You would also need to install the Pytorch Tensorboard Plugin.

pip install torch-tb-profiler

Thereafter, use Tensorboard to view logs. Refer the Tensorboard setup for set-up on your computer.

Profiling using Nvidia Nsights

Nvidia Nsights. is a system wide profiling tool from Nvidia that can be used to profile Deep Learning workloads.

Nsights requires no change in your training code. This works on process level. You can enable this experimental feature in your training setup via the following configuration in the runtime yaml file(highlighted).

 spec:
       image: "@image"
       workDir:  "oci://@/"
       name: "tf_multiworker"
       config:
         env:
           - name: WORKER_PORT
             value: 12345
           - name: SYNC_ARTIFACTS
             value: 1
           - name: WORKSPACE
             value: "<bucket_name>"
           - name: WORKSPACE_PREFIX
             value: "<bucket_prefix>"
           - name: PROFILE
             value: 1
           - name: PROFILE_CMD
             value: "nsys profile -w true -t cuda,nvtx,osrt,cudnn,cublas -s none -o /opt/ml/nsight_report -x true"
       main:
         name: "main"
         replicas: 1
       worker:
         name: "worker"
         replicas: 1

Refer this for nsys profile command options. You can modify the command within the PROFILE_CMD but remember this is all experimental. The profiling reports are generated per node. You need to download the reports to your computer manually or via the oci command.
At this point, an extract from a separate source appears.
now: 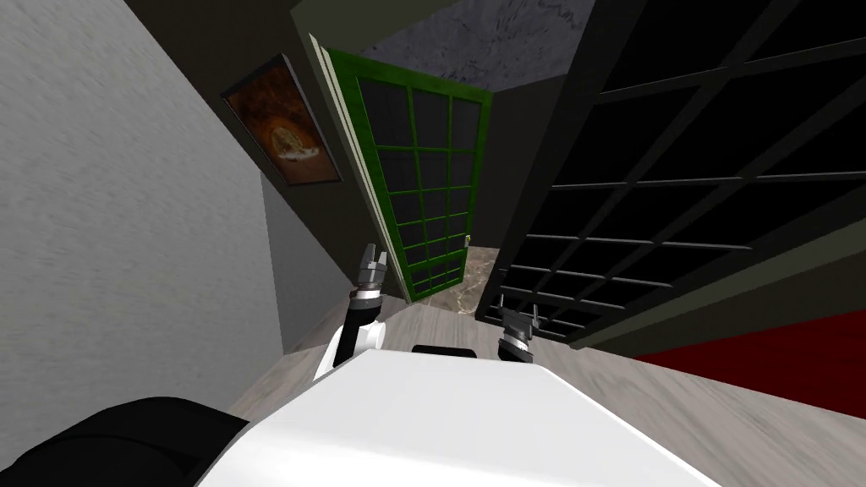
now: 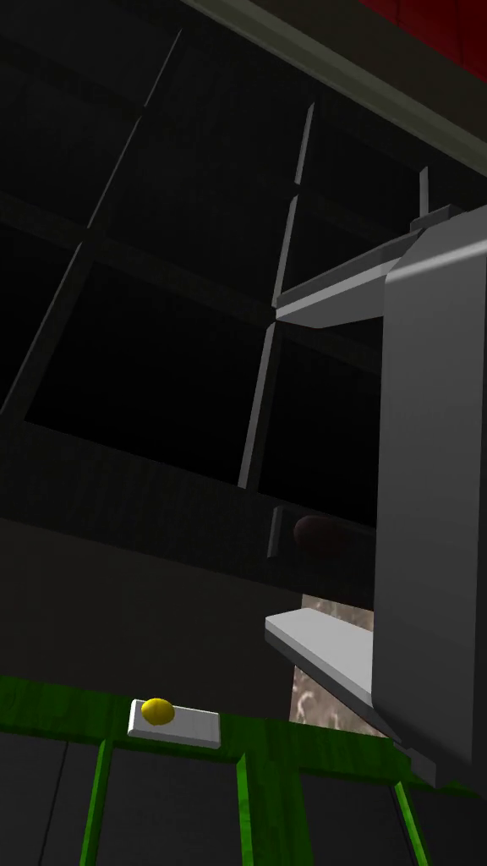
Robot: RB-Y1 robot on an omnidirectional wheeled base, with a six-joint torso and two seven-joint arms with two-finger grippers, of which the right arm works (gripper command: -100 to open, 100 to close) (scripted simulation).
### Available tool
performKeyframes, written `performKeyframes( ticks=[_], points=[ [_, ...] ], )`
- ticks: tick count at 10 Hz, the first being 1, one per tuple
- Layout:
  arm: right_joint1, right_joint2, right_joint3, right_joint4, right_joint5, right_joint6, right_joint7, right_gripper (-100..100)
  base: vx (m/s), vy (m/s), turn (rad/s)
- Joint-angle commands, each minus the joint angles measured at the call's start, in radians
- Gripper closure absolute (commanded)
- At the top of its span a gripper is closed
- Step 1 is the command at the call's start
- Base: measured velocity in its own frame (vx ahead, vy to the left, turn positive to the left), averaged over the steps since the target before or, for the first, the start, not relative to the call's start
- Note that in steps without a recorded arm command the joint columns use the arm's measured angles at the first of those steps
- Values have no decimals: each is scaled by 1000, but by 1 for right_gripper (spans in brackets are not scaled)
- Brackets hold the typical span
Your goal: Push the door open
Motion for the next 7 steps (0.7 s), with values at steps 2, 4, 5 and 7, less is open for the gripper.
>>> performKeyframes(
  ticks=[2,4,5,7],
  points=[
    [-2,0,20,59,-43,-47,-42,-100,13,-94,194],
    [-2,0,34,97,-75,-79,-71,-100,25,-88,207],
    [-1,0,41,116,-91,-95,-85,-100,16,-101,198],
    [-1,0,55,153,-122,-125,-113,-100,17,-89,214]
  ],
)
oci os object bulk-download \
  -ns <namespace> \
  -bn <bucket_name> \
  --download-dir /path/on/your/computer \
  --prefix path/on/bucket/<job_id>

Note: -bn == WORKSPACE and --prefix path == WORKSPACE_PREFIX/<job_id> , as configured in the runtime yaml file. To view the reports, you would need to install Nsight Systems app from here. Thereafter, open the downloaded reports in the Nsight Systems app.